### Directions
The response should consist of the listing, repeated word for word.

### Information provided

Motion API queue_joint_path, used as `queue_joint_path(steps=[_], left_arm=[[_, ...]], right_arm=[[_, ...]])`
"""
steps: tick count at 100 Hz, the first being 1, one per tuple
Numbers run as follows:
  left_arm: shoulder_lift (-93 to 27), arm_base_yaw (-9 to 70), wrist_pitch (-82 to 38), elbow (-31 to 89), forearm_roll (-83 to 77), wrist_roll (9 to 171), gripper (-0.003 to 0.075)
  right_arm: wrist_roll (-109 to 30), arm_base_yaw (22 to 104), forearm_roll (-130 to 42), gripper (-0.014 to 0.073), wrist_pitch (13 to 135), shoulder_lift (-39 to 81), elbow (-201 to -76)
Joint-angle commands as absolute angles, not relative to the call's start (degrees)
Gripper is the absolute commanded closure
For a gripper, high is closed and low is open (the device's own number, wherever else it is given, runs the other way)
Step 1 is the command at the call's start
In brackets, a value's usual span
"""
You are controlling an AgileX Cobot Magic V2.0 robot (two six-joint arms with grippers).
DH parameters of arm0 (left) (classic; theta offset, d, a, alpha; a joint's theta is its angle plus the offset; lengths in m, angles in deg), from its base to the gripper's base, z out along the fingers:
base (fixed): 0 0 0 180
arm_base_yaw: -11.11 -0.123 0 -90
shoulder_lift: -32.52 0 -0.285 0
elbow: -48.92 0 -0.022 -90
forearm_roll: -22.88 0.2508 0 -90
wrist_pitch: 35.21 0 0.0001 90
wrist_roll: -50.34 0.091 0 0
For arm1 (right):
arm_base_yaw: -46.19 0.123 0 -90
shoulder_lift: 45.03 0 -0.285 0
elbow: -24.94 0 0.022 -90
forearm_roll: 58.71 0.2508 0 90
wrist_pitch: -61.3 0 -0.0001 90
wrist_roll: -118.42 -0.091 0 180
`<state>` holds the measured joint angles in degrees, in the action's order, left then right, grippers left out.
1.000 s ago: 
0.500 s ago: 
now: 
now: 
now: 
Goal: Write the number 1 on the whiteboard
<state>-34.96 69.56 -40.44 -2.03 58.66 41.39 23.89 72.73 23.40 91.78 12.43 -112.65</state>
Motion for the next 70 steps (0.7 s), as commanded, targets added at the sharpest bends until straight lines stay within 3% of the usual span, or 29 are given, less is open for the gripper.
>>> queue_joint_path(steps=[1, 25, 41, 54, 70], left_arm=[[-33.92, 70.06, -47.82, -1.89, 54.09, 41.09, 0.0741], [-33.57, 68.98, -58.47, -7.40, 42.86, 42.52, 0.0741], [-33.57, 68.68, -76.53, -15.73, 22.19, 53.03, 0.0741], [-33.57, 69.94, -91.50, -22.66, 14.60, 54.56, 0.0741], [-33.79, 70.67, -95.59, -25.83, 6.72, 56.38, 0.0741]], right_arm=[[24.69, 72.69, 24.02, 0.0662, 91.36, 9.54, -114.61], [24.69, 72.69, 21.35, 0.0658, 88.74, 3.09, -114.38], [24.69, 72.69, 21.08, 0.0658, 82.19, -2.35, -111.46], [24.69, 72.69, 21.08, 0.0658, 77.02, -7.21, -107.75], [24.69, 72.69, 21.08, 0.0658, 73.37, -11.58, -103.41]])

### Written answer
Motion API queue_joint_path, used as `queue_joint_path(steps=[_], left_arm=[[_, ...]], right_arm=[[_, ...]])`
"""
steps: tick count at 100 Hz, the first being 1, one per tuple
Numbers run as follows:
  left_arm: shoulder_lift (-93 to 27), arm_base_yaw (-9 to 70), wrist_pitch (-82 to 38), elbow (-31 to 89), forearm_roll (-83 to 77), wrist_roll (9 to 171), gripper (-0.003 to 0.075)
  right_arm: wrist_roll (-109 to 30), arm_base_yaw (22 to 104), forearm_roll (-130 to 42), gripper (-0.014 to 0.073), wrist_pitch (13 to 135), shoulder_lift (-39 to 81), elbow (-201 to -76)
Joint-angle commands as absolute angles, not relative to the call's start (degrees)
Gripper is the absolute commanded closure
For a gripper, high is closed and low is open (the device's own number, wherever else it is given, runs the other way)
Step 1 is the command at the call's start
In brackets, a value's usual span
"""
You are controlling an AgileX Cobot Magic V2.0 robot (two six-joint arms with grippers).
DH parameters of arm0 (left) (classic; theta offset, d, a, alpha; a joint's theta is its angle plus the offset; lengths in m, angles in deg), from its base to the gripper's base, z out along the fingers:
base (fixed): 0 0 0 180
arm_base_yaw: -11.11 -0.123 0 -90
shoulder_lift: -32.52 0 -0.285 0
elbow: -48.92 0 -0.022 -90
forearm_roll: -22.88 0.2508 0 -90
wrist_pitch: 35.21 0 0.0001 90
wrist_roll: -50.34 0.091 0 0
For arm1 (right):
arm_base_yaw: -46.19 0.123 0 -90
shoulder_lift: 45.03 0 -0.285 0
elbow: -24.94 0 0.022 -90
forearm_roll: 58.71 0.2508 0 90
wrist_pitch: -61.3 0 -0.0001 90
wrist_roll: -118.42 -0.091 0 180
`<state>` holds the measured joint angles in degrees, in the action's order, left then right, grippers left out.
1.000 s ago: 
0.500 s ago: 
now: 
now: 
now: 
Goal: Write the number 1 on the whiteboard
<state>-34.96 69.56 -40.44 -2.03 58.66 41.39 23.89 72.73 23.40 91.78 12.43 -112.65</state>
Motion for the next 70 steps (0.7 s), as commanded, targets added at the sharpest bends until straight lines stay within 3% of the usual span, or 29 are given, less is open for the gripper.
>>> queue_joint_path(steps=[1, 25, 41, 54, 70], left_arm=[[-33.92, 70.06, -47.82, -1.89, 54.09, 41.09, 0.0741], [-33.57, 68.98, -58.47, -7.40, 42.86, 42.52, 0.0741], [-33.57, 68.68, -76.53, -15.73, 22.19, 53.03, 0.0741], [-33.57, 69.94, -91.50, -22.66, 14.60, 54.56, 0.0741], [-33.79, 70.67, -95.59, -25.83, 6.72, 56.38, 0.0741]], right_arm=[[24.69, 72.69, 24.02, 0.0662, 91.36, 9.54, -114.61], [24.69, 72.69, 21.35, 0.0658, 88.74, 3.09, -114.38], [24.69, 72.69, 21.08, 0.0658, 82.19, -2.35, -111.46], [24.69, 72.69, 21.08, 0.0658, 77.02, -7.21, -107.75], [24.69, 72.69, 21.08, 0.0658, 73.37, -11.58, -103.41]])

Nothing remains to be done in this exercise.